Beginning with the line that contains "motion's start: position" in the material below, print each line exactly until the line that contains "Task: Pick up" has been printed, then stop.
*** Material for this task Section Begins ***
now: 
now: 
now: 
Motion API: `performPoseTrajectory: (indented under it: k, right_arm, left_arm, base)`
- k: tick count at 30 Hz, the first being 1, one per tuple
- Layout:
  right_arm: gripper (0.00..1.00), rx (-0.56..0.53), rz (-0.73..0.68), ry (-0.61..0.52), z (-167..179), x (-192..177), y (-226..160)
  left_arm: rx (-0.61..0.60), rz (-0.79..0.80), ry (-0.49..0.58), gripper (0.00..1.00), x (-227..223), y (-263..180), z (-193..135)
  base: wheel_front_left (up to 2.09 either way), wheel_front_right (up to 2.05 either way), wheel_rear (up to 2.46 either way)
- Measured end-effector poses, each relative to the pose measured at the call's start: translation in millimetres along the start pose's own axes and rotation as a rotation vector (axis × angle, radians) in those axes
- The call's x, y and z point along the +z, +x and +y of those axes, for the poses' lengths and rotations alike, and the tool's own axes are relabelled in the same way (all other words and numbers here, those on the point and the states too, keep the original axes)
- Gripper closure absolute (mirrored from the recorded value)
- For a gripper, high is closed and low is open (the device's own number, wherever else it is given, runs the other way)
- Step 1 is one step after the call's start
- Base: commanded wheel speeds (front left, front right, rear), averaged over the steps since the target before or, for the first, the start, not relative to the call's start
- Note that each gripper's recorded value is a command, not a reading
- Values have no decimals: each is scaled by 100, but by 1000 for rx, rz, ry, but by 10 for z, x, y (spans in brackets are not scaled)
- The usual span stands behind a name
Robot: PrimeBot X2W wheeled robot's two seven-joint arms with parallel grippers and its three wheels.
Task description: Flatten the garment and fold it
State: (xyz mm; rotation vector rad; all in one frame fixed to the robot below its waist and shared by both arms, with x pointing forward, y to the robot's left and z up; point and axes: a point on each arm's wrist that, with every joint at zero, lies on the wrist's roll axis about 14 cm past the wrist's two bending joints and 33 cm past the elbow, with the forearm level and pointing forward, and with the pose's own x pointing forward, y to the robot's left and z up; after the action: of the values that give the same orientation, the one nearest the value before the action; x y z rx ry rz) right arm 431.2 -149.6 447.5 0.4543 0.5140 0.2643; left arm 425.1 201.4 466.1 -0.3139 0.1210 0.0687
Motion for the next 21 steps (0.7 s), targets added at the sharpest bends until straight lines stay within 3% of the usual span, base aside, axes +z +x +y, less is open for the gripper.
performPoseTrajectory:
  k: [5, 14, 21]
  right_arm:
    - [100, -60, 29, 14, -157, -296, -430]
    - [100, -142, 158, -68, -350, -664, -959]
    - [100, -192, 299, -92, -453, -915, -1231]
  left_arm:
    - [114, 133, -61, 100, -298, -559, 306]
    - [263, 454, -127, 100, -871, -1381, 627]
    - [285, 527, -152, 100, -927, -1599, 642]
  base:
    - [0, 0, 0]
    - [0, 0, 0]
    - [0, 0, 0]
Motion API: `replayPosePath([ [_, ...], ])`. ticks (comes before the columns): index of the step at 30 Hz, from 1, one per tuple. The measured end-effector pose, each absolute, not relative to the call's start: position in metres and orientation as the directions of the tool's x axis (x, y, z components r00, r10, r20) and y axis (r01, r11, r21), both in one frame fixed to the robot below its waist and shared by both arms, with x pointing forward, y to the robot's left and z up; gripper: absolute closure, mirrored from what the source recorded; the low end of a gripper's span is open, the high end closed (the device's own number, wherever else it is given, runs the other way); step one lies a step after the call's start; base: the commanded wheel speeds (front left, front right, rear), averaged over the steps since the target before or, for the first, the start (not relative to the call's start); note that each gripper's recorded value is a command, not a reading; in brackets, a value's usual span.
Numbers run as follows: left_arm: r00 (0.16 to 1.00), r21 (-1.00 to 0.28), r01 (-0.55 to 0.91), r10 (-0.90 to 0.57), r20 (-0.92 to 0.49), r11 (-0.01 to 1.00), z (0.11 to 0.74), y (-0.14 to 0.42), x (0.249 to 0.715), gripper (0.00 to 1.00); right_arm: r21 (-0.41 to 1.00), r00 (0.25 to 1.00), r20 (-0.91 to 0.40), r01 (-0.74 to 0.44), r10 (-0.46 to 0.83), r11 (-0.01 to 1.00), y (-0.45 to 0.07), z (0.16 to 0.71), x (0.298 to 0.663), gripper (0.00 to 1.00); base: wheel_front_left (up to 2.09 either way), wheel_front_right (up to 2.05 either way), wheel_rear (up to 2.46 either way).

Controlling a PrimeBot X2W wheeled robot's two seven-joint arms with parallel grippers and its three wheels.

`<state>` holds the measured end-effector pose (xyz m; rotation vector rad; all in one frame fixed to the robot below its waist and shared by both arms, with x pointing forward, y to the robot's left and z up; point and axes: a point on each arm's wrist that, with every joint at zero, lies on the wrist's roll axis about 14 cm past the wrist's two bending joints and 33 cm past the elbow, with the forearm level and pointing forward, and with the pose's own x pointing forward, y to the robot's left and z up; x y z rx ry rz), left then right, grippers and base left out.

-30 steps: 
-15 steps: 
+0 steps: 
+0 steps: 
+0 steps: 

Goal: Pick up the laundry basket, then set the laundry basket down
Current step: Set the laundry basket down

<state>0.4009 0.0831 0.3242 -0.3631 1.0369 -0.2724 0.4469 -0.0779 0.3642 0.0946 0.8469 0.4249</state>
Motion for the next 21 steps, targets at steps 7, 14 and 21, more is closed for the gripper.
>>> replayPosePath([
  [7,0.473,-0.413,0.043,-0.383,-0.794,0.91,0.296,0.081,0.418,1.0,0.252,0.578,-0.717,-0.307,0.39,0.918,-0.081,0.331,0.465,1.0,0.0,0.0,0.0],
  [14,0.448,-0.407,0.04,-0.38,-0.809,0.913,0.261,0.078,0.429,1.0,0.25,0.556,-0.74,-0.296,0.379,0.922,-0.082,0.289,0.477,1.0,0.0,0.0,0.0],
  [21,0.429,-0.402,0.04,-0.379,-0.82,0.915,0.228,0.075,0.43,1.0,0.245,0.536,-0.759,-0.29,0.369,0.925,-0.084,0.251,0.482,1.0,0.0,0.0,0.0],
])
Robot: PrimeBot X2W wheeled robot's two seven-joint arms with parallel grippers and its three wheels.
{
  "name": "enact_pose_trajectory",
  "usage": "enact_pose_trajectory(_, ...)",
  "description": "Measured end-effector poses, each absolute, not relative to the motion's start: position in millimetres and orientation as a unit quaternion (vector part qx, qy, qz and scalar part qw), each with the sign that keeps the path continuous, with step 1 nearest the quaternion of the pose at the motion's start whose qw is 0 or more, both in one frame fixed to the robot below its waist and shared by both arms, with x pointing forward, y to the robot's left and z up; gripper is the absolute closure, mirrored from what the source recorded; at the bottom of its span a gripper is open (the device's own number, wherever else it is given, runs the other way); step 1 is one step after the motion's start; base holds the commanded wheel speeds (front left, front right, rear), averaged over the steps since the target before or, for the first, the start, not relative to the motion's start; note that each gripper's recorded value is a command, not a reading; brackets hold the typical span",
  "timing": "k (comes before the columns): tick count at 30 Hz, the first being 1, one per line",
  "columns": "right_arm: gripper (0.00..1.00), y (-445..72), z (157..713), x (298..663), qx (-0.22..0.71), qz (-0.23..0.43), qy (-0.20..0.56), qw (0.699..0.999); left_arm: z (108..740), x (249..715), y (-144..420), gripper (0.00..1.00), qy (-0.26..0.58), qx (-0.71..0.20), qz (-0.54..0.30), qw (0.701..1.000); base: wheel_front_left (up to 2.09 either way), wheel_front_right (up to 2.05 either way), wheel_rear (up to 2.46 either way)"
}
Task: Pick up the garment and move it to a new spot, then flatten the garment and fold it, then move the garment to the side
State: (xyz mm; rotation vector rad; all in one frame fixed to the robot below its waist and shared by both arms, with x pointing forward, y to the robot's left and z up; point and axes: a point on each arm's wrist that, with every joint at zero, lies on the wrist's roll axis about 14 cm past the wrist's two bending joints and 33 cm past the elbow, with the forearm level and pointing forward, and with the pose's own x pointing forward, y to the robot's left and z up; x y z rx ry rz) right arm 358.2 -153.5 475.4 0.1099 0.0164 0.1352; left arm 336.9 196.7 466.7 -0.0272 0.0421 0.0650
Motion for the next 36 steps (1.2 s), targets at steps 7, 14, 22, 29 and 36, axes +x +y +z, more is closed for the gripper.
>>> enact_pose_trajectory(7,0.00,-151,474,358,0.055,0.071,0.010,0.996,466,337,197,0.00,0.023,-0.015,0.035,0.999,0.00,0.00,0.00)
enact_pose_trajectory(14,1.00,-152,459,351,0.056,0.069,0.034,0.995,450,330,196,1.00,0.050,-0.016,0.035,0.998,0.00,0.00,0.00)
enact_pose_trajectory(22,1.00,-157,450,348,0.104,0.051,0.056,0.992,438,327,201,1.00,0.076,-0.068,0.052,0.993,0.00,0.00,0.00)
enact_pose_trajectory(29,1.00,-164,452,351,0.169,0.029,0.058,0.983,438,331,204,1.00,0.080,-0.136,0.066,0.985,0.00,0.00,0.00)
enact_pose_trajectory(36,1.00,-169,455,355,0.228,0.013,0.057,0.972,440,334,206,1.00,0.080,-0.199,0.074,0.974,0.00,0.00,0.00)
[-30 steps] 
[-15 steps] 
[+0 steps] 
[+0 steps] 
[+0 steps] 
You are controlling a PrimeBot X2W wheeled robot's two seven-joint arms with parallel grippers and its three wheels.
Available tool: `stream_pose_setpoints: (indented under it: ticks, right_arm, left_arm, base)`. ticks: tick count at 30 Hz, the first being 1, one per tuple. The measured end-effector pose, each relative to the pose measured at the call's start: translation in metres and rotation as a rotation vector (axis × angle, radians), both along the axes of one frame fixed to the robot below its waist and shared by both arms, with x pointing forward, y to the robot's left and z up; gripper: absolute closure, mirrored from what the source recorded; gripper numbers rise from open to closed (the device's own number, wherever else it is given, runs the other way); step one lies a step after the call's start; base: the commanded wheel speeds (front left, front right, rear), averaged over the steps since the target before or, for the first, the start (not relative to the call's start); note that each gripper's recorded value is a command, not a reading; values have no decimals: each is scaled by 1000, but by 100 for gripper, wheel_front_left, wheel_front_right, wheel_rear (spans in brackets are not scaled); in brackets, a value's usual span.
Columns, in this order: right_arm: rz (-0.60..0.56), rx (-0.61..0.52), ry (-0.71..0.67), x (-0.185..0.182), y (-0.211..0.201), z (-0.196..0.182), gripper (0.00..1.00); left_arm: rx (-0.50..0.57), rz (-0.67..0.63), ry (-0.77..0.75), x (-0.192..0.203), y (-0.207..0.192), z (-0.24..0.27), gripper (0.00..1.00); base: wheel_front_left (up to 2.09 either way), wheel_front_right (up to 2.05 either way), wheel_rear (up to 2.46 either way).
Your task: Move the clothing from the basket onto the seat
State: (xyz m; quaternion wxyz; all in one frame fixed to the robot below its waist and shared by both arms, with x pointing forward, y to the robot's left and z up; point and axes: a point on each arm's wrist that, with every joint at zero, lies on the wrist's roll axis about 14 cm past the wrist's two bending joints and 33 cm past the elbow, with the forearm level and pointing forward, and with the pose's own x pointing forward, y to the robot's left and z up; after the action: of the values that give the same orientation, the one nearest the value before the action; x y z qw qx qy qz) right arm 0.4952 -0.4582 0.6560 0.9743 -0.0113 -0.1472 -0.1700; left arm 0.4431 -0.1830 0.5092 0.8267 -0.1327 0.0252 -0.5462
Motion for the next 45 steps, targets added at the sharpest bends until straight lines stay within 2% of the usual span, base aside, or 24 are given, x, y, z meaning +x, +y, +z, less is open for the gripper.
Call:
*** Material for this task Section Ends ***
▶ Response to the task:
  "description": "Measured end-effector poses, each absolute, not relative to the motion's start: position in millimetres and orientation as a unit quaternion (vector part qx, qy, qz and scalar part qw), each with the sign that keeps the path continuous, with step 1 nearest the quaternion of the pose at the motion's start whose qw is 0 or more, both in one frame fixed to the robot below its waist and shared by both arms, with x pointing forward, y to the robot's left and z up; gripper is the absolute closure, mirrored from what the source recorded; at the bottom of its span a gripper is open (the device's own number, wherever else it is given, runs the other way); step 1 is one step after the motion's start; base holds the commanded wheel speeds (front left, front right, rear), averaged over the steps since the target before or, for the first, the start, not relative to the motion's start; note that each gripper's recorded value is a command, not a reading; brackets hold the typical span",
  "timing": "k (comes before the columns): tick count at 30 Hz, the first being 1, one per line",
  "columns": "right_arm: gripper (0.00..1.00), y (-445..72), z (157..713), x (298..663), qx (-0.22..0.71), qz (-0.23..0.43), qy (-0.20..0.56), qw (0.699..0.999); left_arm: z (108..740), x (249..715), y (-144..420), gripper (0.00..1.00), qy (-0.26..0.58), qx (-0.71..0.20), qz (-0.54..0.30), qw (0.701..1.000); base: wheel_front_left (up to 2.09 either way), wheel_front_right (up to 2.05 either way), wheel_rear (up to 2.46 either way)"
}
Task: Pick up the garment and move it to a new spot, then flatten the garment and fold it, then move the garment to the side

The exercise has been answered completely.